At the end of the instance data block are the values of all the class module's variables, including all module-level variables and Static variables in procedures (but excluding dynamic local variables, which are allocated on the stack during each call). Of course, these values vary from instance to instance, even though their layout is the same for all instances of the class.
Another undocumented piece of information in the instance data block is very important: It contains the VTable pointer. This 32-bit memory location can be found at the top of the instance data block and is a pointer to another key memory area named VTable. All objects that belong to the same class point to the same VTable; hence the first 4 bytes in their instance data blocks always match. Of course, the first 4 bytes for objects instantiated by different classes differ.
The VTable is what actually characterizes the behavior of a class, but in itself it's a remarkably small structure. In fact, it's just a sort of jump table, a series of Long pointers to the actual compiled code. Each pointer corresponds to a function, a sub, or a Property procedure and points to the first byte of the compiled code generated for each procedure during the compilation process. Read/write properties have two distinct entries in the VTable, and Variant properties might have up to three entries if you also provided a Property Set procedure. Because it's impossible to know at compile time where the application can find a free block of memory to load the compiled code into, the address of each compiled routine is known only at run time. For this reason, the VTable structure is dynamically created at run time as well.
The first time Visual Basic creates an object of a given class, its run-time module performs the following sequence of operations (here in a simplified form):
This long sequence has to be performed only the very first time your code creates an object of a given class. For all subsequent objects of the same class, steps 1 and 2 are skipped because the VTable is already in place. And when you're simply assigning object variables (that is, Set commands without a New clause), step 3 is also skipped and the whole operation becomes just an assignment of a 32-bit value.

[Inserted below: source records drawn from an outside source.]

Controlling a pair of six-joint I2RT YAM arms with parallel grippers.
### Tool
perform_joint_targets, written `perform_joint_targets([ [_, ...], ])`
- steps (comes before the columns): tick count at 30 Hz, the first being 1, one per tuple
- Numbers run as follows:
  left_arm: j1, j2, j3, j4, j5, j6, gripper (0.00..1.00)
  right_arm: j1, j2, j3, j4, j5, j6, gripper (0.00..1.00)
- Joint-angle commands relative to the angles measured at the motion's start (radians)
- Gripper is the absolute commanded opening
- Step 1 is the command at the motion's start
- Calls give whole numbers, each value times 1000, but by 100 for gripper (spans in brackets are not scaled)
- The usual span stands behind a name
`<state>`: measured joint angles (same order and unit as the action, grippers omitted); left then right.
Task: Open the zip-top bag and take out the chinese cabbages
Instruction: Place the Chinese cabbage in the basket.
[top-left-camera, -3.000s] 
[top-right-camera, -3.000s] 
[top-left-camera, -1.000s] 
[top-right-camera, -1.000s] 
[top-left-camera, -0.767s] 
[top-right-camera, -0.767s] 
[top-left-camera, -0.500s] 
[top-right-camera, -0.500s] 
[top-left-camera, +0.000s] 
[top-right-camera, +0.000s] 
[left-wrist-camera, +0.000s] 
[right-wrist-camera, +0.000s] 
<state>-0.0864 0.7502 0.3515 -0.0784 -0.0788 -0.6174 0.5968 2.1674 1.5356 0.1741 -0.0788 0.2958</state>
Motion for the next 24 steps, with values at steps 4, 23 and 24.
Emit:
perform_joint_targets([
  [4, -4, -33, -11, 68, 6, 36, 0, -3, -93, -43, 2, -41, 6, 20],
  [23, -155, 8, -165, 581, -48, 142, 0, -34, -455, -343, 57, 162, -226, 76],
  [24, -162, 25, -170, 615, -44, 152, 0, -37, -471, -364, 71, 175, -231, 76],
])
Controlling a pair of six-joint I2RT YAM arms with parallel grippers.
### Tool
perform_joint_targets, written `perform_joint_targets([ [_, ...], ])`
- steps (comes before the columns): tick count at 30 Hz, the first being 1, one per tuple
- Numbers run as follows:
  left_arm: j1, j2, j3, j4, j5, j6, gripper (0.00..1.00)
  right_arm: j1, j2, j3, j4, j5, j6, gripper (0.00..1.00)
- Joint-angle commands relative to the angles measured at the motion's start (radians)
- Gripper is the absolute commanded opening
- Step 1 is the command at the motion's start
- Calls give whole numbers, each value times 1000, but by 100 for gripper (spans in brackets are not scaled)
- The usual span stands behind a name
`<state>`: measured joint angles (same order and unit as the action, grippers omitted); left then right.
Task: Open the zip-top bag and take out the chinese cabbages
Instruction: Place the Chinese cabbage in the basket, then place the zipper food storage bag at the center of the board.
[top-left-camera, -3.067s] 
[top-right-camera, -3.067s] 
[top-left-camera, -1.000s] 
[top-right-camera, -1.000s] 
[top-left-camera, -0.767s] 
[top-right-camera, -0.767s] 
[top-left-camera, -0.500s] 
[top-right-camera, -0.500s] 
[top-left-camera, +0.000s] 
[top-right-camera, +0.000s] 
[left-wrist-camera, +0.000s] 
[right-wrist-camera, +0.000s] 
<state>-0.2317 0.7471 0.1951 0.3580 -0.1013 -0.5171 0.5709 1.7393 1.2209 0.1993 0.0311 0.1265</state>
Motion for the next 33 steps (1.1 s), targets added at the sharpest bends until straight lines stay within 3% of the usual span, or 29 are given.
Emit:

Let's see now what happens when the client code invokes an object's method or property. Here we're examining only one of the many possible cases, which is when you're using an object from a class that resides in the same project. Since the compiler knows how the class is arranged, it also knows what the VTable of that class looks like. Of course, it isn't possible to know at compile time where the class's compiled code will be loaded, but at least its structure can be determined when the class is compiled. Therefore, the compiler can safely translate a reference to a property or a method into an offset in the VTable. Because the first seven items in the VTable are usually taken by other addresses (of no interest in this context), the first property procedure or method defined in the class has an offset equal to 28 (7 items * 4 bytes each). Let's say that in our class, this offset corresponds to the Property Get FirstName procedure. When the client code executes this statement:
Print p1.FirstName |
here's what more or less happens behind the scenes:
It's a long trip just to retrieve a value, but this is how things work in the marvelous world of objects. Knowing all this won't help you write better code, at least not immediately. But I'm sure that you will badly need this information some time in the future.
TIP
As a rule, allocating and releasing the instance data block for an object is a relatively slow operation. If your class module executes a lot of code in its Class_Initialize event—for example, it has to retrieve data from a database, the Registry, or an INI file—this overhead can become critical. For this reason, try to keep an instance alive by assigning it to a global object variable and release it only when you're sure that you won't need that object anymore. (Or let Visual Basic automatically set the variable to Nothing when the application comes to a natural termination.) You might also provide a special method—for example, Reset—that reinitializes all private variables without having to create a new instance.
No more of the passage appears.